[WORK REQUIRED]: Filter these entries down to lines holding "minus".

[EXERCISE MATERIALS]:
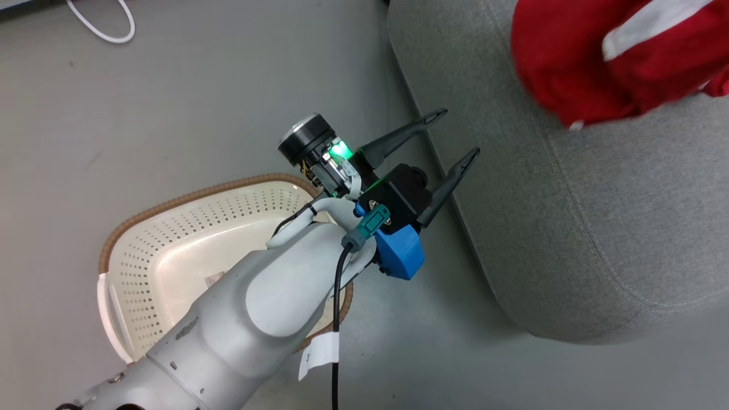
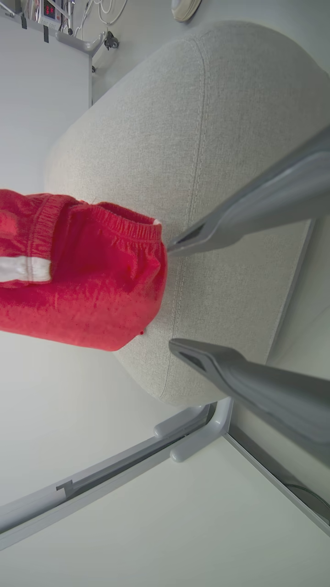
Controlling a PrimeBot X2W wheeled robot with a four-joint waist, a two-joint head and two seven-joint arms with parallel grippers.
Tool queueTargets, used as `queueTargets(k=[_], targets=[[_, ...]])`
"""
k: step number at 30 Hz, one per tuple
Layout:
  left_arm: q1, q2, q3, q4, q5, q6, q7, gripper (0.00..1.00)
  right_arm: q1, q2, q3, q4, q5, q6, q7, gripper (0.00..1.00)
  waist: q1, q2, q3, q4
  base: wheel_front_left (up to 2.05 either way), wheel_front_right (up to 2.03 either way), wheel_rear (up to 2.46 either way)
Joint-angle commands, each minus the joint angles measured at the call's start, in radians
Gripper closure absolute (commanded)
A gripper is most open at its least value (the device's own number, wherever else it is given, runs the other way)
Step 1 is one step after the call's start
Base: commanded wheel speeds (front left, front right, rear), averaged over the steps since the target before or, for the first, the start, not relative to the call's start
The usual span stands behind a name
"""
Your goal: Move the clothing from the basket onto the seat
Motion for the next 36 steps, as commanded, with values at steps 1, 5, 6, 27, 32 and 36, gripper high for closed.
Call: queueTargets(k=[1,5,6,27,32,36], targets=[[-0.029,0.008,-0.002,-0.004,0.006,0.0,0.0,0.0,-0.055,-0.029,-0.026,-0.017,0.001,0.0,-0.004,1.0,0.0,0.0,0.071,0.008,0.0,0.0,0.0],[-0.059,0.024,-0.004,-0.014,0.018,0.003,0.008,0.0,-0.176,-0.11,-0.131,-0.04,0.019,0.0,-0.004,1.0,0.0,0.0,0.138,0.014,0.0,0.0,0.0],[-0.064,0.028,-0.003,-0.017,0.018,0.005,0.009,0.0,-0.203,-0.134,-0.158,-0.035,0.027,0.0,-0.004,1.0,0.0,0.0,0.152,0.014,0.0,0.0,0.0],[-0.15,0.062,-0.018,-0.083,0.045,0.026,0.029,0.0,-0.247,-0.359,-0.311,0.256,-0.059,0.0,-0.003,1.0,0.0,0.0,0.346,0.04,0.0,0.0,0.0],[-0.155,0.057,-0.024,-0.088,0.041,0.031,0.027,0.0,-0.199,-0.279,-0.312,0.275,-0.09,0.0,-0.003,1.0,0.0,0.0,0.359,0.054,0.0,0.0,0.0],[-0.161,0.061,-0.027,-0.087,0.038,0.033,0.025,0.0,-0.157,-0.223,-0.305,0.29,-0.109,0.0,-0.003,1.0,0.0,0.0,0.365,0.061,0.0,0.0,0.0]])
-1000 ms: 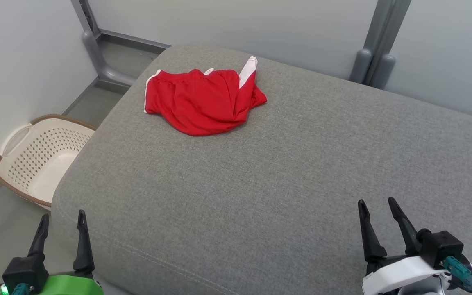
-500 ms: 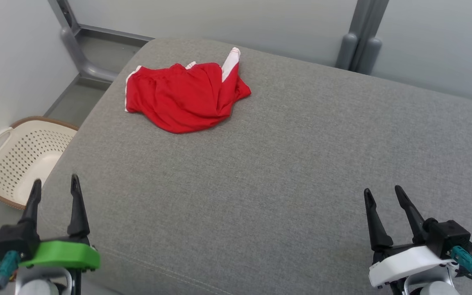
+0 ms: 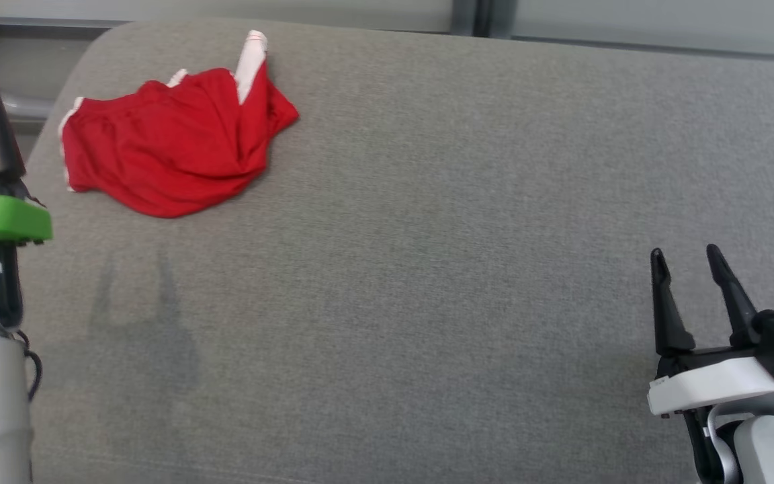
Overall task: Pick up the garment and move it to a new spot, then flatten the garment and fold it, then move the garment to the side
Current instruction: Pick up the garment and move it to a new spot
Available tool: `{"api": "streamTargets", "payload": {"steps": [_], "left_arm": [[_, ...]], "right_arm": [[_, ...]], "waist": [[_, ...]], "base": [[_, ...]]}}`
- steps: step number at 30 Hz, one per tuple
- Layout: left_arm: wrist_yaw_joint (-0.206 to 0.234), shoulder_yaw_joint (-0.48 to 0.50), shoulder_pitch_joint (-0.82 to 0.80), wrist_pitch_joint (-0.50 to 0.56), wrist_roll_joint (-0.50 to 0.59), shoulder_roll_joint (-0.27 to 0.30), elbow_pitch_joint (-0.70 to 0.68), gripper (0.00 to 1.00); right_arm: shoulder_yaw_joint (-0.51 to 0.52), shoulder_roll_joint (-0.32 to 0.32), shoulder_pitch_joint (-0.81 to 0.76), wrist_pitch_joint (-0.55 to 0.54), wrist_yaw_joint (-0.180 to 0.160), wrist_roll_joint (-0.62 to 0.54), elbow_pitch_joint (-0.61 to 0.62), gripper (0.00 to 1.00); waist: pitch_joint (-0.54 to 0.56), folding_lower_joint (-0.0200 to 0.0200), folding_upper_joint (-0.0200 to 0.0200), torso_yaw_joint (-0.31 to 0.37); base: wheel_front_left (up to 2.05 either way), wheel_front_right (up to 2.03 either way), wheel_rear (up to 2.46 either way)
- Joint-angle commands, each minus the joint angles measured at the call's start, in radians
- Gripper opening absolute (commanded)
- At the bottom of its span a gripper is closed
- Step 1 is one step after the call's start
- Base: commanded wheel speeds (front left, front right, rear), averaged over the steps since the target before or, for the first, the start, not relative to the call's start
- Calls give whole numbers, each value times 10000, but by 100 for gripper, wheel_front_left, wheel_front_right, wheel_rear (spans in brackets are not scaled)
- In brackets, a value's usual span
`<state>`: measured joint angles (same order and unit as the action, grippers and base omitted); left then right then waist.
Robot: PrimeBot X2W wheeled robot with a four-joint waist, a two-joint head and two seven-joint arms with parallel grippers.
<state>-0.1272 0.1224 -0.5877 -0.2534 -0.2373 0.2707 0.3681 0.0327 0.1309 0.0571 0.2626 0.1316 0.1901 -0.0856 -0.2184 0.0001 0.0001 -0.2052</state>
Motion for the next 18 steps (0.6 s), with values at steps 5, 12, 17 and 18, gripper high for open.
{"api": "streamTargets", "payload": {"steps": [5, 12, 17, 18], "left_arm": [[-48, -444, -1725, 304, -492, 768, 897, 100], [-43, -1058, -3185, 1348, -1152, 1344, 2563, 100], [-38, -1425, -3693, 2303, -1599, 1516, 3795, 100], [-30, -1509, -3712, 2579, -1707, 1554, 4089, 100]], "right_arm": [[601, -158, 239, 25, -18, -47, 400, 100], [765, -318, 515, 27, -18, -39, 731, 100], [820, -382, 627, 27, -20, -86, 801, 100], [836, -385, 649, 27, -20, -88, 797, 100]], "waist": [[-1949, -1, -1, 1966], [-2714, -1, -1, 2471], [-2931, -1, -1, 2626], [-2952, -1, -1, 2640]], "base": [[0, 0, 0], [0, 0, 0], [0, 0, 0], [0, 0, 0]]}}
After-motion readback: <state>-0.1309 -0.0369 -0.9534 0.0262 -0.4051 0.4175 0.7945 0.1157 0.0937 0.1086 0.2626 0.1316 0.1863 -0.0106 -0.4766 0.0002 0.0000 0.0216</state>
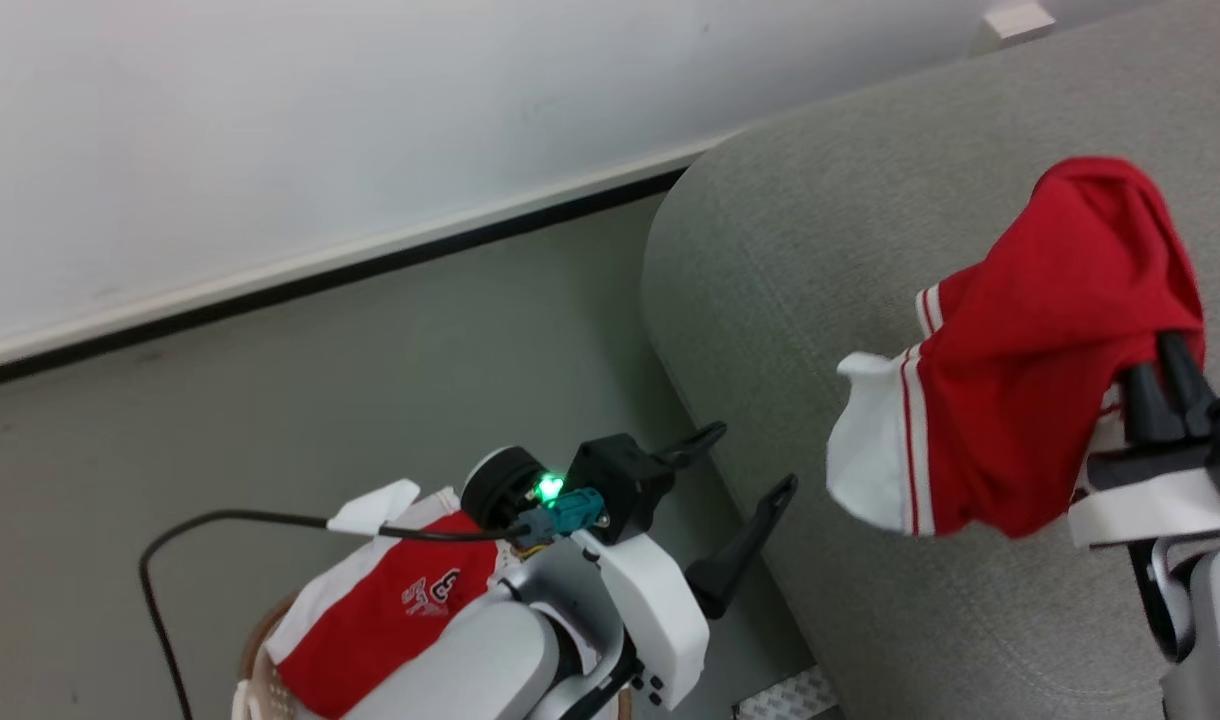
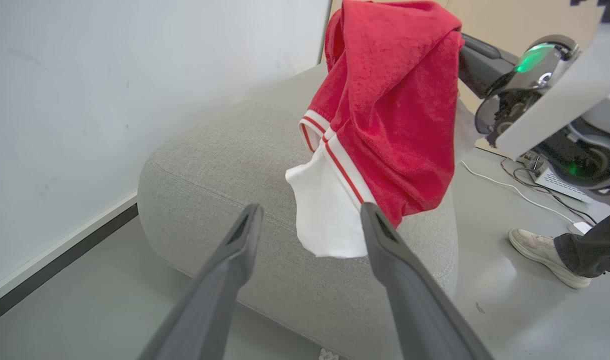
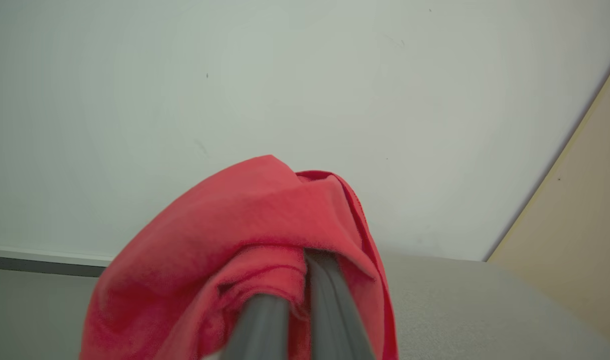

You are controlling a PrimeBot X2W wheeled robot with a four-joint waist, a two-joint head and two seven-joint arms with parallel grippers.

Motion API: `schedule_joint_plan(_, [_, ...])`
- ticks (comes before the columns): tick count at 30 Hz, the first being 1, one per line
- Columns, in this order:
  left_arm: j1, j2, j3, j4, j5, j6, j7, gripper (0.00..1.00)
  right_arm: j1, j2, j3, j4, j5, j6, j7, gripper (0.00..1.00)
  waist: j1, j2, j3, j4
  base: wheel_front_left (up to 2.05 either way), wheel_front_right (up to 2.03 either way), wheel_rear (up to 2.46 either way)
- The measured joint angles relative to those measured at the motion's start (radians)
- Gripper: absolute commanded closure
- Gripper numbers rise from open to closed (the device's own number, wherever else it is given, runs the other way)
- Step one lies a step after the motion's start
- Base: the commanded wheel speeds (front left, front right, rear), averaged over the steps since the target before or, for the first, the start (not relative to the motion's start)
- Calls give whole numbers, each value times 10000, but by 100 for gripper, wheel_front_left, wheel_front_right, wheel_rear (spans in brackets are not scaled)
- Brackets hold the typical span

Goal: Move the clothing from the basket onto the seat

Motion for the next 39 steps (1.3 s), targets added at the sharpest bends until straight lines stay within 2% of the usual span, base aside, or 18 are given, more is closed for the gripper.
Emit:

[EXERCISE OUTPUT]:
Joint-angle commands, each minus the joint angles measured at the call's start, in radians
- Joint-angle commands, each minus the joint angles measured at the call's start, in radians

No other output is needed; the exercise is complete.